If this preposterous dud were concerned with anything like a definable three-dimensional reality, the old lady, Doris Roberts, would have been robbed and murdered within minutes of taking these mutts and Skells into her home.
The "homeless" are just that for a *reason*: nobody who ever knew them wants anything to do with them--- where they are not out-&-out psychopaths they are predatory sociopath drunk-addicts who would kill their mothers for their next hit.
In fact the term "homeless" is a misnomer: in proper English the "homeless" are those afflicted by some calamity beyond their control:natural disaster---earthquake, flood, fire, etc.--- or war: bombardment, violent civil war, invasion.
That's not what's depicted here: these bums---which is what they are---have the behavior code of jackals. They do the first thing that pops into their heads, and they have all got the rap sheets to prove it. Nothing is too low for these lice, they know no limits.
Sentimental contraptions like this are a treasure-trove of laughs for grown-up adults with wide-awake minds: These---these *things* are produced in such profusion for a REASON, and infest the schedules of IFC,Sundance,Logo, MTV, BET: All have this much in common as a unifying concept: they are obvious, grindingly predictable sentimental wish-fulfillment slop granting insight and self-awareness to life- forms who have none of either. Their lives---scratch that: *existences* is a more appropriate term---are devoted to Immediate Gratification at an exponential level.

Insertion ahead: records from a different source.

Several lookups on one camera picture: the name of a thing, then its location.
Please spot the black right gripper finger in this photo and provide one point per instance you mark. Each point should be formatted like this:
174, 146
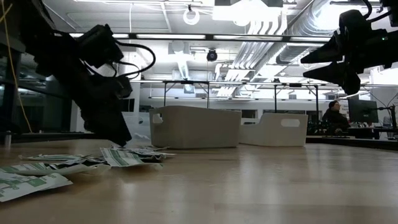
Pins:
326, 51
335, 76

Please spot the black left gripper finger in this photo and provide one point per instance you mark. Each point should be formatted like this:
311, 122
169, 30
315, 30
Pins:
91, 123
115, 130

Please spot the clear plastic bin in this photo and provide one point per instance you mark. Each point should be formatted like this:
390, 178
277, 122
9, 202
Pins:
140, 124

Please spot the grey plastic bin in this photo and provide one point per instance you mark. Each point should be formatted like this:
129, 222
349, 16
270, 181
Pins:
192, 127

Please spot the white plastic bin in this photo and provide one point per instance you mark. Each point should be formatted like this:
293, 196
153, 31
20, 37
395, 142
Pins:
270, 133

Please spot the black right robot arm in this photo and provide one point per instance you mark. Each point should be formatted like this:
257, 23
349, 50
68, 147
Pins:
393, 12

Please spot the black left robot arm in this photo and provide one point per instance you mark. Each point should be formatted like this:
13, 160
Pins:
46, 40

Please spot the black computer monitor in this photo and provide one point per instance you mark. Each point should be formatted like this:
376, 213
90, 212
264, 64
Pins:
362, 110
127, 105

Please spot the green striped adhesive bandage packet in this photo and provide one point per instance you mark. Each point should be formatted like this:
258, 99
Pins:
49, 157
28, 185
46, 169
84, 160
121, 157

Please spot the person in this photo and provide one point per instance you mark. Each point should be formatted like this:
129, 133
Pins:
335, 118

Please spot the small white bottle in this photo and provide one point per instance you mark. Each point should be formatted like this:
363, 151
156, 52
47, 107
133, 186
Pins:
7, 139

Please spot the black overhead light bar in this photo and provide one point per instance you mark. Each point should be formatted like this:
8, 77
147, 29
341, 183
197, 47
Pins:
217, 37

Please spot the black ceiling spotlight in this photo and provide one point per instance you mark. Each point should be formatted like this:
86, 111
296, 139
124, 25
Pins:
211, 55

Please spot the round ceiling lamp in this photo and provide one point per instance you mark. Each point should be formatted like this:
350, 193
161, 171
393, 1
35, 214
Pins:
190, 14

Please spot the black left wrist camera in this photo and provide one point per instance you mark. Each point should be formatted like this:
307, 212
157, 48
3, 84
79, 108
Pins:
99, 46

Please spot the black metal workbench frame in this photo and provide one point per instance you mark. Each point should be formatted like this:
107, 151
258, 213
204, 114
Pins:
186, 82

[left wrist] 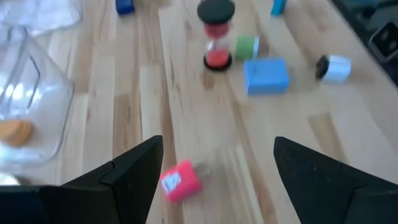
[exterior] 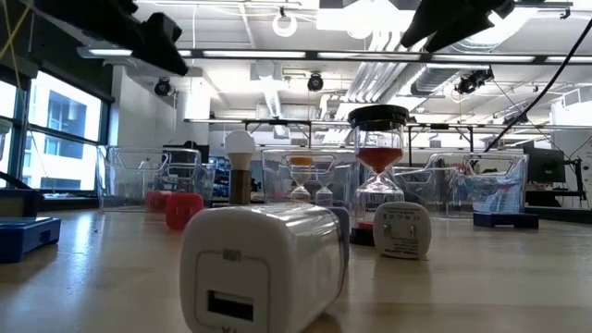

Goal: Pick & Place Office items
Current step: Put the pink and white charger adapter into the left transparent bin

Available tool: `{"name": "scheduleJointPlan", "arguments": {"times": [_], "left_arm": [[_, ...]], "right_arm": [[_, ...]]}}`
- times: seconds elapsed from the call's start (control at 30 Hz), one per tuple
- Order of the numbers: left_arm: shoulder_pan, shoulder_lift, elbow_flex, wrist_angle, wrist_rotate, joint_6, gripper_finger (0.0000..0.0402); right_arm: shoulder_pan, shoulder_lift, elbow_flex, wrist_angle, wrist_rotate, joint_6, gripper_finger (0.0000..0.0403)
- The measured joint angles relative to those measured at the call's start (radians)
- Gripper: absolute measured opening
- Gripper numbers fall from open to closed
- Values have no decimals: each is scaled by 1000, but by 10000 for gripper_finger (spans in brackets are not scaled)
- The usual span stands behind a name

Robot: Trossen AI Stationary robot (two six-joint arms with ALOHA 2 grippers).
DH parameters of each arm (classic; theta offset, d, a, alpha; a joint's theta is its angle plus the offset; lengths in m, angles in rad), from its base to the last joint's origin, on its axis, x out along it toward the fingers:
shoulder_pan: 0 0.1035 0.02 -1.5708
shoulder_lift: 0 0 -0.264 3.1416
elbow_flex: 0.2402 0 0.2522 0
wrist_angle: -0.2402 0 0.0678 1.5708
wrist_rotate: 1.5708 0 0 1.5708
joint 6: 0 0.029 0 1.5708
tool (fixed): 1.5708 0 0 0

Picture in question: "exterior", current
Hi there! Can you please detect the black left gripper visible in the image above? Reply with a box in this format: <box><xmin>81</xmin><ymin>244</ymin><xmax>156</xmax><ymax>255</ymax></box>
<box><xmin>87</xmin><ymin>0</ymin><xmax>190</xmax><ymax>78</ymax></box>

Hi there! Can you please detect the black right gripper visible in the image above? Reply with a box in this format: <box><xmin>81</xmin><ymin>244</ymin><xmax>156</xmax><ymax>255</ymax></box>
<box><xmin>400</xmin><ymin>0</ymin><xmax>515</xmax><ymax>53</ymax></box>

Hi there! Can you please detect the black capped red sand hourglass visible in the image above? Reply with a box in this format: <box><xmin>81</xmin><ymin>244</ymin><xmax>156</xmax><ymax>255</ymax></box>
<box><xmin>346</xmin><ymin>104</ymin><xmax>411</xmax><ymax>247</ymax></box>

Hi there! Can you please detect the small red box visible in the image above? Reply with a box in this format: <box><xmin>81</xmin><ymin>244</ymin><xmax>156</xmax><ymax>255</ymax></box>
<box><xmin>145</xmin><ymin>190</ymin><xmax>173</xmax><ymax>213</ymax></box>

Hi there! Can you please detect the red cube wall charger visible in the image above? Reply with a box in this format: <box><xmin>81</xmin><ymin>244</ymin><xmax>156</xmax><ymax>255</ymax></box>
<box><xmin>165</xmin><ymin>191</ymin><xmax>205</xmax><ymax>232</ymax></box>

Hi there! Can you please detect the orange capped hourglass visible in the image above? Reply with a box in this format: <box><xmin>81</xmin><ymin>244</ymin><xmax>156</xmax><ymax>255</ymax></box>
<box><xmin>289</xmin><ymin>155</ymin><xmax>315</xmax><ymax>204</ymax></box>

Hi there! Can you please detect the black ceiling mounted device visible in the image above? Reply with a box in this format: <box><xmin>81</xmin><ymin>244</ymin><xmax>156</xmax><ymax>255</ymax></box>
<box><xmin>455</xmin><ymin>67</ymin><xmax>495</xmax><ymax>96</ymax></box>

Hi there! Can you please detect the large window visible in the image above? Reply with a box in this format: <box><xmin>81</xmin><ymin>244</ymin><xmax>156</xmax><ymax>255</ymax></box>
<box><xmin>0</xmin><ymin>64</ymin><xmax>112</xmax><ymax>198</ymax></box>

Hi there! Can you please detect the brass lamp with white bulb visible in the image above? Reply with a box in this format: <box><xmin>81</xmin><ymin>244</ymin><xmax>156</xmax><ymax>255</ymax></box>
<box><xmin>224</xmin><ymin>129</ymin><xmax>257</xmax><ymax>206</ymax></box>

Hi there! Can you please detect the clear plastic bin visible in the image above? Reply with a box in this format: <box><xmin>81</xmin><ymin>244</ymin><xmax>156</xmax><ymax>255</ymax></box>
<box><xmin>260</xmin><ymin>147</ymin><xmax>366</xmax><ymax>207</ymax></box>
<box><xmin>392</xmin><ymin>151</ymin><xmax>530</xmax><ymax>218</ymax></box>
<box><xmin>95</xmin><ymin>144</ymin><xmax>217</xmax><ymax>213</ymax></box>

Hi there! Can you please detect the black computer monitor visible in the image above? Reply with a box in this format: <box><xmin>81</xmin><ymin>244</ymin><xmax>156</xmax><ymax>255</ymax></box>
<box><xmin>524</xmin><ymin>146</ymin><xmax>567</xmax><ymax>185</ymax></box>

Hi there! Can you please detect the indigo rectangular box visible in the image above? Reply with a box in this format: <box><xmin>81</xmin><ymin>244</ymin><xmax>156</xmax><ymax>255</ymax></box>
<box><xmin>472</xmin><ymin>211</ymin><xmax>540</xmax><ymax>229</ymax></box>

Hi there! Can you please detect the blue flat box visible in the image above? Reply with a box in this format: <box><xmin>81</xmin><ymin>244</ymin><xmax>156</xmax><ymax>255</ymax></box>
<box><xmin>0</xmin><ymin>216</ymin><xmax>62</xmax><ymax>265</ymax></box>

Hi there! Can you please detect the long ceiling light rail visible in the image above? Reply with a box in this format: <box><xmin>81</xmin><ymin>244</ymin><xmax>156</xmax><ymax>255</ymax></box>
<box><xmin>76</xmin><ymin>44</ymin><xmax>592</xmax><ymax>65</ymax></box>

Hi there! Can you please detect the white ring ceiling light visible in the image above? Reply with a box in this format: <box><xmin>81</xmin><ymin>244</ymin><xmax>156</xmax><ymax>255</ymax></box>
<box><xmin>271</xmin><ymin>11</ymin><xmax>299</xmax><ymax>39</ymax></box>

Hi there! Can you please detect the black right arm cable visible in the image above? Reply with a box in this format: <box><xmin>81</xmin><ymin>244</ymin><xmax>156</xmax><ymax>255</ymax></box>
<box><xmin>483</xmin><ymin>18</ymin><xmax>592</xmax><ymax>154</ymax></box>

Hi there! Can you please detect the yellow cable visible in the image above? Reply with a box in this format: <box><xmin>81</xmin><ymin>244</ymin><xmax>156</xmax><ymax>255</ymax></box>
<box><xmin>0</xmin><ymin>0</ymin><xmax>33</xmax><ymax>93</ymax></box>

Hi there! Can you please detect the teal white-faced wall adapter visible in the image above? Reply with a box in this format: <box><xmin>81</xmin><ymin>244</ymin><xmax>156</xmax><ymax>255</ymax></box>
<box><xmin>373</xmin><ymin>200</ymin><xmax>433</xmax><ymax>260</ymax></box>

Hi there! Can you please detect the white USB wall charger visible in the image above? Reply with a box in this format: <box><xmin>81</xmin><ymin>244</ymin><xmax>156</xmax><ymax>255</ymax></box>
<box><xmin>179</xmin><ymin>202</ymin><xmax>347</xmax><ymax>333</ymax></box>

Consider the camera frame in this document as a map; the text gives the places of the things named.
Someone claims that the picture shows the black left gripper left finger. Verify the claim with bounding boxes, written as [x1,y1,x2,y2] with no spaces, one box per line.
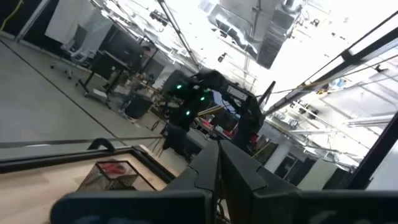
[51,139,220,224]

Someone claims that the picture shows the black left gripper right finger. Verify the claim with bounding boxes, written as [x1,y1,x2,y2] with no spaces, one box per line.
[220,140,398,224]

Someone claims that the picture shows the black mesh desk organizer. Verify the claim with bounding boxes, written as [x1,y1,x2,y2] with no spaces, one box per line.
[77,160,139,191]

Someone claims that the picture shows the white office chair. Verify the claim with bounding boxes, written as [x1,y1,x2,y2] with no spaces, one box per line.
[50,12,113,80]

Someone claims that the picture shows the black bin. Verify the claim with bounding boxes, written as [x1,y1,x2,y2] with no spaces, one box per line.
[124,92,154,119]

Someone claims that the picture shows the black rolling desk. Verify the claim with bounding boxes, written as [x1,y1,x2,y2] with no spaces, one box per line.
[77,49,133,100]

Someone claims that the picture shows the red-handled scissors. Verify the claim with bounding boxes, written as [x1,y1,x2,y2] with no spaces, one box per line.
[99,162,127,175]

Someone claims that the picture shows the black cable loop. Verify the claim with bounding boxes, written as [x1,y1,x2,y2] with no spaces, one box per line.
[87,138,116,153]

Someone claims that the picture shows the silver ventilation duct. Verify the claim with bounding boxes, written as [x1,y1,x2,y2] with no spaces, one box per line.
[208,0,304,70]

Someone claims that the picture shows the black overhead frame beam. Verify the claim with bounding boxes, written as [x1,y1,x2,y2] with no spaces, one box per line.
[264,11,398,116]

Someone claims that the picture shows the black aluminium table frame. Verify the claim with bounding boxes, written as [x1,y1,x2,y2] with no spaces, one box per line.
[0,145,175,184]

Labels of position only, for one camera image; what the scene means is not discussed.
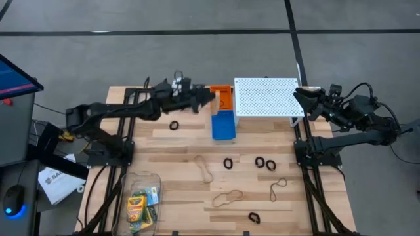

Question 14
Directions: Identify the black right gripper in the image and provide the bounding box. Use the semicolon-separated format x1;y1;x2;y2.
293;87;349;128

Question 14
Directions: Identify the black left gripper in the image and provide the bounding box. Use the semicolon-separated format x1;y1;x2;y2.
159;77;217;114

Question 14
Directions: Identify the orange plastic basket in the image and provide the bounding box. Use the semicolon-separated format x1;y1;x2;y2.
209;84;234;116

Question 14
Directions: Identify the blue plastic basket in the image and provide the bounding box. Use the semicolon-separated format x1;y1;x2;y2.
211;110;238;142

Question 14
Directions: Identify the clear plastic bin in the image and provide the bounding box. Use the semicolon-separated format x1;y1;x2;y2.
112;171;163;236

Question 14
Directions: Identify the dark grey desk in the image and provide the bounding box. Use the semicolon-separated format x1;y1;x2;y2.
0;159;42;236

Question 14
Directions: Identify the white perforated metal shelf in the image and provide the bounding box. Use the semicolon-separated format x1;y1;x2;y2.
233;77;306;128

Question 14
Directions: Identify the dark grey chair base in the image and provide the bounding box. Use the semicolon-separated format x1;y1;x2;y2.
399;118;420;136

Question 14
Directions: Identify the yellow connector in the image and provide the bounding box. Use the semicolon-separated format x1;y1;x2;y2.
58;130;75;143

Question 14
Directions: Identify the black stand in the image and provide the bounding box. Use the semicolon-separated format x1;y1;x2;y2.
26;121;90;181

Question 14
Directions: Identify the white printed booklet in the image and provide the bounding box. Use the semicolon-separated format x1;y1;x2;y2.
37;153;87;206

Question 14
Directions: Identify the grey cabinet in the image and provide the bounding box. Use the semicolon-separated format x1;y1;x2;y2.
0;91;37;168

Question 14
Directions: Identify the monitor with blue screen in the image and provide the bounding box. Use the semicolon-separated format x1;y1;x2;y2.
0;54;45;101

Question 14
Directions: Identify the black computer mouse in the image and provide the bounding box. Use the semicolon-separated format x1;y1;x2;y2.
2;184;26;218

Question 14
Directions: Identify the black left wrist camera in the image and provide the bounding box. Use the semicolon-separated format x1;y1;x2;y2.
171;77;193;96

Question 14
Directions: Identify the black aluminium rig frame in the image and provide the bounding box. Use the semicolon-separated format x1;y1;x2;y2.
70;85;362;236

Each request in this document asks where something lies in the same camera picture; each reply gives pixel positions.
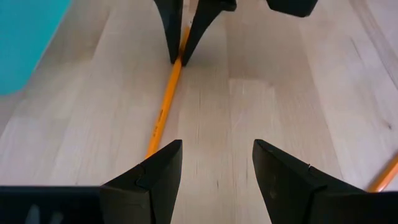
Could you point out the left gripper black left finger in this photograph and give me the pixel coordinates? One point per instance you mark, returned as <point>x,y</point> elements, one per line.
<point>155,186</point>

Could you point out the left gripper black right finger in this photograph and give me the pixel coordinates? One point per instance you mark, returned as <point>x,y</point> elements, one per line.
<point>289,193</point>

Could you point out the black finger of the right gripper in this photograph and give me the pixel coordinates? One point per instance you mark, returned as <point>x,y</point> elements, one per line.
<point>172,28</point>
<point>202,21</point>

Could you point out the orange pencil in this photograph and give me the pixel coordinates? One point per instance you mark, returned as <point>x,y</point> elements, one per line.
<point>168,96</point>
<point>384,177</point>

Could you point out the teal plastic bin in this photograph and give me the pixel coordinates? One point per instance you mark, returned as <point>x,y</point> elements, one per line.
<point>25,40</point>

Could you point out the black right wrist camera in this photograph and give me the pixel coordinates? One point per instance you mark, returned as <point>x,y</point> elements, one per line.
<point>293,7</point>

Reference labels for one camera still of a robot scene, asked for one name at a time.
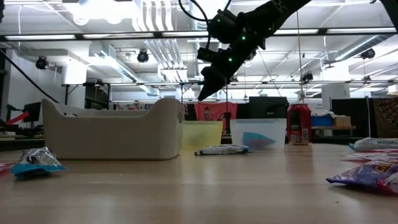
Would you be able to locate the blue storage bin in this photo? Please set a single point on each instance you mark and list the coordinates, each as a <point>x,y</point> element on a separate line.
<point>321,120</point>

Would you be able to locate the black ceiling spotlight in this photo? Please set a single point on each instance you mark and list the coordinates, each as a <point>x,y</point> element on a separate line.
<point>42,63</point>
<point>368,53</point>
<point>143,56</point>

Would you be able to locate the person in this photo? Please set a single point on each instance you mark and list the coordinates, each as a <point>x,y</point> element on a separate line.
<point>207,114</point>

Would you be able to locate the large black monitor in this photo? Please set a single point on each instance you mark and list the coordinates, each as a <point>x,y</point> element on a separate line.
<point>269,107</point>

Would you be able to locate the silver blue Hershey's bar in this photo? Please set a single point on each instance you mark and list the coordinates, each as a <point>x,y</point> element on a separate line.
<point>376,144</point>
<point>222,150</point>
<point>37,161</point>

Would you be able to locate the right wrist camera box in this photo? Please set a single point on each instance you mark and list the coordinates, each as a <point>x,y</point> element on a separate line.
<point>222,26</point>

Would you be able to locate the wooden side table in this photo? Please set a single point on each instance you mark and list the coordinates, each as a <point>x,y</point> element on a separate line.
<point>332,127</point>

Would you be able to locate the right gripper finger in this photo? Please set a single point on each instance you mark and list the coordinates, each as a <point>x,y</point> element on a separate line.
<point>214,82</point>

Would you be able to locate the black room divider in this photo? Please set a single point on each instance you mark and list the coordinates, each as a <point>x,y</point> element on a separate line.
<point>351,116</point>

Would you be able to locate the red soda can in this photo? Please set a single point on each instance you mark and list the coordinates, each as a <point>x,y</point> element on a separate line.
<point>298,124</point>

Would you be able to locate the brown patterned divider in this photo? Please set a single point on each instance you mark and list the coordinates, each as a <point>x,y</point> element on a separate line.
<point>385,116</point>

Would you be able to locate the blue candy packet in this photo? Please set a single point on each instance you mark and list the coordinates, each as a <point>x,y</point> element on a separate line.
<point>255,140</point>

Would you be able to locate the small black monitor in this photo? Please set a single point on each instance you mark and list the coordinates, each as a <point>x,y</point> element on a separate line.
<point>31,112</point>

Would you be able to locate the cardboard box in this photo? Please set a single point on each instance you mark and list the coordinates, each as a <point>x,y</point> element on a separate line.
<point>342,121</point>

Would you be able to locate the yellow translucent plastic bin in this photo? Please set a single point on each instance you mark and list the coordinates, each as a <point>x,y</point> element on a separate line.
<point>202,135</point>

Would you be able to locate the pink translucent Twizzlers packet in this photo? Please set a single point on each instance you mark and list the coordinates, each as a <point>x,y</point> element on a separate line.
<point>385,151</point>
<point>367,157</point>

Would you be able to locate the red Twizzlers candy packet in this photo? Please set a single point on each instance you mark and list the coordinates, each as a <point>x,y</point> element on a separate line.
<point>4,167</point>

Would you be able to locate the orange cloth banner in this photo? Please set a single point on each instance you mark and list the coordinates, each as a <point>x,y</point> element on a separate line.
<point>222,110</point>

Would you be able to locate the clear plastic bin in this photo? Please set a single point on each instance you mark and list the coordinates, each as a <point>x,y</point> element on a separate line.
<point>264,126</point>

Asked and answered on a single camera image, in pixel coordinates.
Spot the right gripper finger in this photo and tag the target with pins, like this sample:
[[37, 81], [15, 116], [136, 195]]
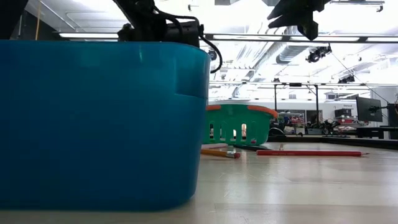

This film caters to thin-skinned anxious types who feel sorry about a lot of things and wish the world was different, and have theories and philosophies galore about "justice", "fair play" and---cello and strings here---The Human Condition. That's 70% of the population---they derive succor and self-validation from stuff like this. Scary, no?
NOW HEAR THIS: These are the people our parents warned us against, for all the right reasons.
TWO STARS for laughs provided---but the heartwarming wise-homeless-guy fairy-tale is getting a bit old now: the current run began in the 80s with DOWN & OUT IN BEVERLY HILLS which was based on a French film of the 1930s, BODOU SAVED FROM DROWNING.